Friday, January 28, 2022

Elevator Prozac

When I was a kid, there was music you heard in department and grocery stores as well as in elevators that you heard nowhere else on earth. It had/has a name, Muzak (often with a lower case m) and it is very much more than some random collection of background sounds while you do your shopping, as I discovered in the early seventies when I authored a research paper on it for Dr. Budd at the Rutgers School of Communication (got a decent grade as I recall, too). 

Now, when I visit my local Stop & Shop I'm as likely to hear The Clash's Police and Thieves as I am some nearly forgotten strings and things rendition of the Yellow Rose of Texas. I tell myself it's because I shop in really hip grocery stores but just as likely it's the people who run those stores are my age, and even if we went to different high schools together, we all grew up listening to the same music which means, for better or for worse, everyone else is gonna grow up listening to the same music no matter how old or young they are. 

I'm not sure that's a good thing in much the same way as I'm never going to believe Motley Crue should be considered classic rock, or that we even need 'classic rock radio stations,' be it over the air or on satellite.

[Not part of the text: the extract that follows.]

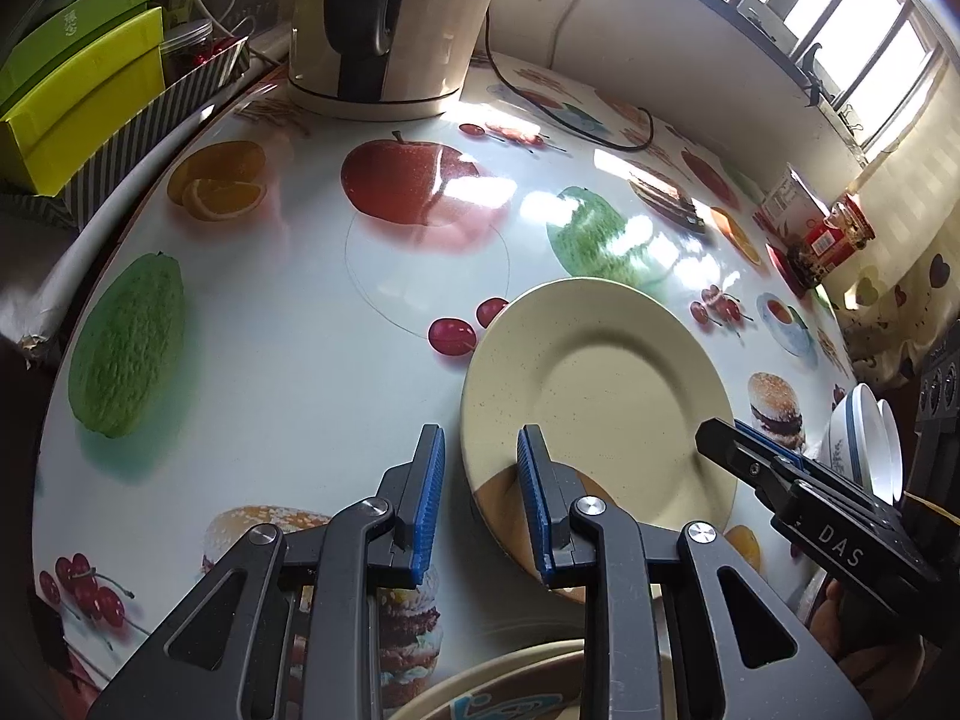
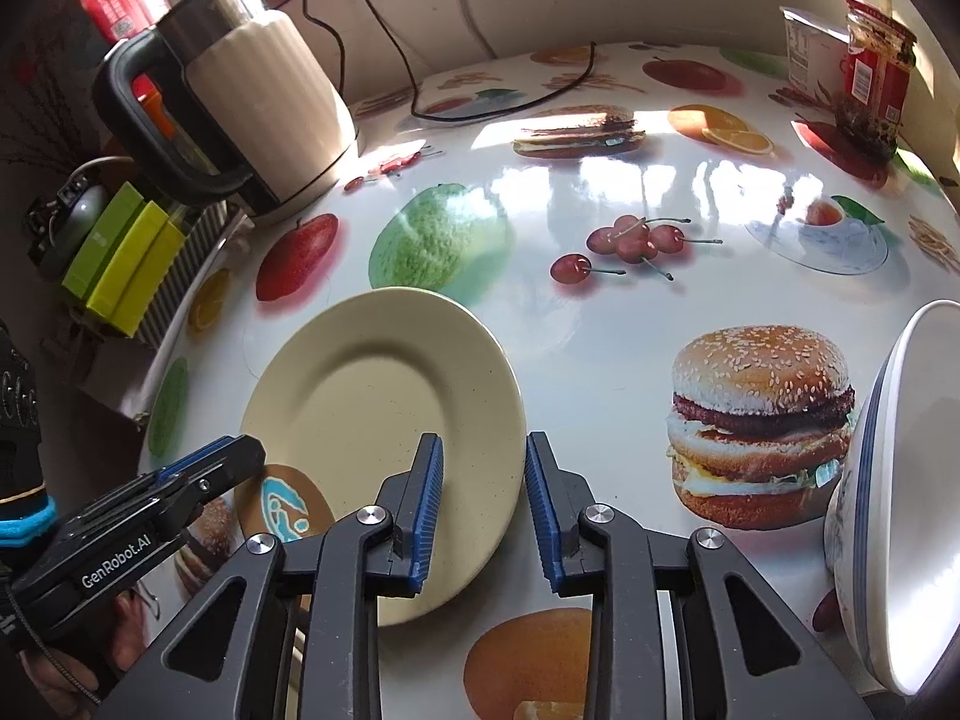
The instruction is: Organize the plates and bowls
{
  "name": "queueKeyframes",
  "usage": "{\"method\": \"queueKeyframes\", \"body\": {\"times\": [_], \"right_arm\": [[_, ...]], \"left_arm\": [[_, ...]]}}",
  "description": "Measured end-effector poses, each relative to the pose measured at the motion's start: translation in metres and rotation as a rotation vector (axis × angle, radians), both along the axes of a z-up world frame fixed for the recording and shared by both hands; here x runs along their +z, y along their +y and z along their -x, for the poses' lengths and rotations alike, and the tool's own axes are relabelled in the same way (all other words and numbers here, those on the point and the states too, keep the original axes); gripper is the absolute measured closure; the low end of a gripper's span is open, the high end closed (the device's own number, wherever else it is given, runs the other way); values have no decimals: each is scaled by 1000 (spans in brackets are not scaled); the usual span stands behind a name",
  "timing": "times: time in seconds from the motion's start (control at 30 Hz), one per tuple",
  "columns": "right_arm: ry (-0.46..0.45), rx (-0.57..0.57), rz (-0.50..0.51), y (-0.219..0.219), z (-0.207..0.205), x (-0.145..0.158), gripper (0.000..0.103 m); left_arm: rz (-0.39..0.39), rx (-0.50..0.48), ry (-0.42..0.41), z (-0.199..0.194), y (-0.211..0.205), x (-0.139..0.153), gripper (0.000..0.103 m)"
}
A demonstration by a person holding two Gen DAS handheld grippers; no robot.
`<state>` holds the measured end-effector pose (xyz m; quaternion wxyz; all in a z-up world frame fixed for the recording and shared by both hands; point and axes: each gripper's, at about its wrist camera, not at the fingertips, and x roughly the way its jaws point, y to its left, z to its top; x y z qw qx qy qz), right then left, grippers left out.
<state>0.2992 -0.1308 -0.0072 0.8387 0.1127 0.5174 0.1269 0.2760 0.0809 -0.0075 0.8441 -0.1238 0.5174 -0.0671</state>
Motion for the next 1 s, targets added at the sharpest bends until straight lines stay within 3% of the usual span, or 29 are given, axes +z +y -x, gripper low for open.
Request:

Not because I don't love me some classic Beatles or Stones (a double dollop, yes please!) but rather because there are just so many minutes in an hour and hours in a day and when you fill them up with U2 or The Police, the bands who are struggling to be the next U2 or The Police, or Whatever never get heard, so they never get purchased so they never become successful enough to end up as the soundtrack to my journey down the produce aisle. 

As Yossarian asked in Catch-22, 'where are the Snowdens of yesteryear?' I don't have a clue. Don't laugh! I'm being serious about this. And I'm not alone

Support local music, of all flavors and stripes, where you live and work. It really is one of the wonders of the world.